**DESCRIPTION OF THE TASK:** Gather all lines in the records below that include the word "format".

··· GIVEN RECORDS

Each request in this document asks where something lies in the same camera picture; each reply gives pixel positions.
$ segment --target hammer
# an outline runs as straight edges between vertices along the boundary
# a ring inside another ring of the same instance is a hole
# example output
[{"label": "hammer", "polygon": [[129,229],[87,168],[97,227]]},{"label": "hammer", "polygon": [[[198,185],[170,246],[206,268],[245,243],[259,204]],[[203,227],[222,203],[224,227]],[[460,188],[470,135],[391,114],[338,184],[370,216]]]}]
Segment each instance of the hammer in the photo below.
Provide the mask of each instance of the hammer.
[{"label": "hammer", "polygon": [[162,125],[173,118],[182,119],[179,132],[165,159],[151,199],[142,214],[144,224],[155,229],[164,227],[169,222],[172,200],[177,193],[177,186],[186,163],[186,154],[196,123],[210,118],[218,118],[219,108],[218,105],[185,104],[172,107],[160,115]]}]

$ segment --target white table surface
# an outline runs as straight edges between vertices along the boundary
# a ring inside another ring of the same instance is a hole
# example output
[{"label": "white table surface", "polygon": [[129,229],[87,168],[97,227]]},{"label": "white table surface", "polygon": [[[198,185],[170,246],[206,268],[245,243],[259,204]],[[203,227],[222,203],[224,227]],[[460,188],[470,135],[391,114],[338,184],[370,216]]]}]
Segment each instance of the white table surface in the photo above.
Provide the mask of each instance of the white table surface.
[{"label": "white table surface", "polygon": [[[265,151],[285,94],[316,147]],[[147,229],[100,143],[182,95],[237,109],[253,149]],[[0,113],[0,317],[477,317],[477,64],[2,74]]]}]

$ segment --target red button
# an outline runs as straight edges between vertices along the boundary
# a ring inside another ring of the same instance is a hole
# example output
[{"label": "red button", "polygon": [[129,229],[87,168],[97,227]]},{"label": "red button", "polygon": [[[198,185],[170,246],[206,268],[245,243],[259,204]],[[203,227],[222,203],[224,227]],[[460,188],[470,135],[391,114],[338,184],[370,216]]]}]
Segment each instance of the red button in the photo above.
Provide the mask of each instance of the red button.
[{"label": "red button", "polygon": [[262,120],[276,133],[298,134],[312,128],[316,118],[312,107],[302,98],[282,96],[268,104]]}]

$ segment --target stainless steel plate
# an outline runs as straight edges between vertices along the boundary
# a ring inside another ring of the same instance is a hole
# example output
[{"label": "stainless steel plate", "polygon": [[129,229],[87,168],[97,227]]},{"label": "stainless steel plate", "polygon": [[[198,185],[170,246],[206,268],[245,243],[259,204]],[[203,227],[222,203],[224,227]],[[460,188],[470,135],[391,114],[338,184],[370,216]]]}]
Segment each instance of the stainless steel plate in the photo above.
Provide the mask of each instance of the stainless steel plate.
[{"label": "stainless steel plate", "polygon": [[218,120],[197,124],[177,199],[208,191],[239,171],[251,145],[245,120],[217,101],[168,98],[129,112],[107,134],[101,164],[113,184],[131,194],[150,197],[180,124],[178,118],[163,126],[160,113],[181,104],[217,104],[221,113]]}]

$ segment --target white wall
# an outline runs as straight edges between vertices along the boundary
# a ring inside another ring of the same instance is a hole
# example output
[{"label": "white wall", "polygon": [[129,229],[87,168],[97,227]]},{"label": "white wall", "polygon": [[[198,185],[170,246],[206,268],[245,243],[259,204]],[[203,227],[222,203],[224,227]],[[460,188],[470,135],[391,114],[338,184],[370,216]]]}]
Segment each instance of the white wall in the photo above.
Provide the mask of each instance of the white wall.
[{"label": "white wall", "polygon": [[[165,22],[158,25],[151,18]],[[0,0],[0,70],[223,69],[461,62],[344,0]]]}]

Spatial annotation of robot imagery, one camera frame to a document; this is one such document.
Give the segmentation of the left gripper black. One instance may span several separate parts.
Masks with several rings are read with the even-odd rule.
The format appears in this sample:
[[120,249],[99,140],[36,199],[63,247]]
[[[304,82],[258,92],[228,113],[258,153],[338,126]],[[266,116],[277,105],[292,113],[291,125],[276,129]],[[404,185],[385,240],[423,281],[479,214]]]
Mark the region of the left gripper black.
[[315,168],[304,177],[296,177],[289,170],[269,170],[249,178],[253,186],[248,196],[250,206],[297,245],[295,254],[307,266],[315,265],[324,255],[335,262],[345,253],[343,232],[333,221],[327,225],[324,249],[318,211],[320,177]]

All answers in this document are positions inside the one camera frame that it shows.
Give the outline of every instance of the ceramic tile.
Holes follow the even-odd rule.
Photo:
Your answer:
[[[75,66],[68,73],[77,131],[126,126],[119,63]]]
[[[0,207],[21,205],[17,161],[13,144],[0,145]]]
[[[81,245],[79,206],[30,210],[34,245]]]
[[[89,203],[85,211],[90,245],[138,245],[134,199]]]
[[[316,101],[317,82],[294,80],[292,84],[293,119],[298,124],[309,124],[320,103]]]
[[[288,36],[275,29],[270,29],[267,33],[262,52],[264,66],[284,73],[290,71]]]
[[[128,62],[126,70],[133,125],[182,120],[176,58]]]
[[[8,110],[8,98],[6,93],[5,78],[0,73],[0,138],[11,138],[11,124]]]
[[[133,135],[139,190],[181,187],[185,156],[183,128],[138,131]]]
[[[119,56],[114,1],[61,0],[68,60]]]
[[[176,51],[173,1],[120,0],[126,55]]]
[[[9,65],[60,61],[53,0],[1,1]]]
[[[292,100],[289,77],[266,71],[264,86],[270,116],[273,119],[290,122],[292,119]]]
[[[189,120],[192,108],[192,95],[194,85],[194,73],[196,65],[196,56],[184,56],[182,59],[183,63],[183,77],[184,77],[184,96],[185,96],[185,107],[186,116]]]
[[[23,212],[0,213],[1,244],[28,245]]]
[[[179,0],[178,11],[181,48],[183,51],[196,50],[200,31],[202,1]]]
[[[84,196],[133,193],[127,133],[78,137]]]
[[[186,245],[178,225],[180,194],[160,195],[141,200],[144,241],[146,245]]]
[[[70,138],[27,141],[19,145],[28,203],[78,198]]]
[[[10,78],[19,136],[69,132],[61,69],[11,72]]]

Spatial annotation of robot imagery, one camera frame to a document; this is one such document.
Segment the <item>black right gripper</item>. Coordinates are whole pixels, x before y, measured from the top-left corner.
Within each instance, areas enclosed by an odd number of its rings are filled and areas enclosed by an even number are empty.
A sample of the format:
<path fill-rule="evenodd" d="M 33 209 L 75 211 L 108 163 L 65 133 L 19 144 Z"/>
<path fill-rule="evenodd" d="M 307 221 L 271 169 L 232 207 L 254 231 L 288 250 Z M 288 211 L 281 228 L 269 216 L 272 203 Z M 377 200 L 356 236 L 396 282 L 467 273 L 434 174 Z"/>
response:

······
··· GIVEN RECORDS

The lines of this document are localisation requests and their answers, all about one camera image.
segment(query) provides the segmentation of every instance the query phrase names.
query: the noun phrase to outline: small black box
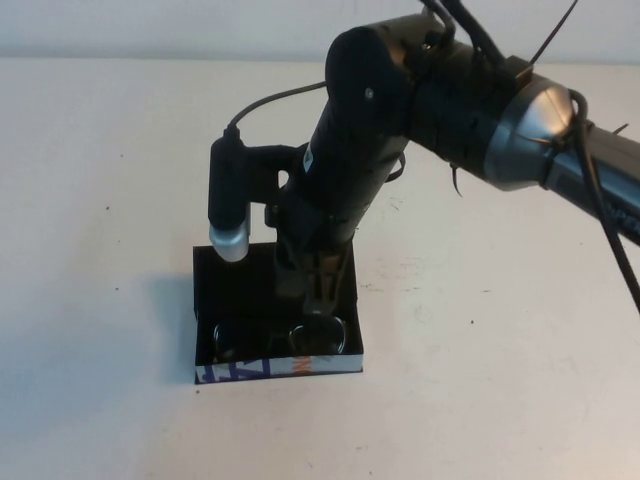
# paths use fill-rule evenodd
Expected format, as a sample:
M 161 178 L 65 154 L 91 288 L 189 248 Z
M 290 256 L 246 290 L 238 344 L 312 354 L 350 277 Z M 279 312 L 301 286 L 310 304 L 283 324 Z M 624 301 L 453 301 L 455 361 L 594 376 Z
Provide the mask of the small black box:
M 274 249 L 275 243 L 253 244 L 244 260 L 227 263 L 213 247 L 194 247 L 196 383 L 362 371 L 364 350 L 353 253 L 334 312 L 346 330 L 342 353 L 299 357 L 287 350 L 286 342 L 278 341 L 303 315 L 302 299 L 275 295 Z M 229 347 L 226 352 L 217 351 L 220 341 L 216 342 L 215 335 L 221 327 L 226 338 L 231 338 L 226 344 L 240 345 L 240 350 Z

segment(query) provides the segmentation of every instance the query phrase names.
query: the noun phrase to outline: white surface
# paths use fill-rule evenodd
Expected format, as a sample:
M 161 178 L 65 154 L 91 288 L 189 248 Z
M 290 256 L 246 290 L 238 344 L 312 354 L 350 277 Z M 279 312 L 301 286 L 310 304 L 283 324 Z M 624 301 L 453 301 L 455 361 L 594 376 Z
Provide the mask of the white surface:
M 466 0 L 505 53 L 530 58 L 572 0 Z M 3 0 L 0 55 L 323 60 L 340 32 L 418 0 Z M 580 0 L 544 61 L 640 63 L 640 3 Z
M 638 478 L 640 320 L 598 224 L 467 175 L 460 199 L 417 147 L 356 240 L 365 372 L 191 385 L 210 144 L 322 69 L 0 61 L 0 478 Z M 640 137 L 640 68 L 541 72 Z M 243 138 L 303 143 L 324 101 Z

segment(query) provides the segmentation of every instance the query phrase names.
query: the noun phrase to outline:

······

**ANSWER TO THIS EXERCISE:**
The format appears in this sample:
A sample of the format:
Expected format, as a sample:
Expected format, as a sample:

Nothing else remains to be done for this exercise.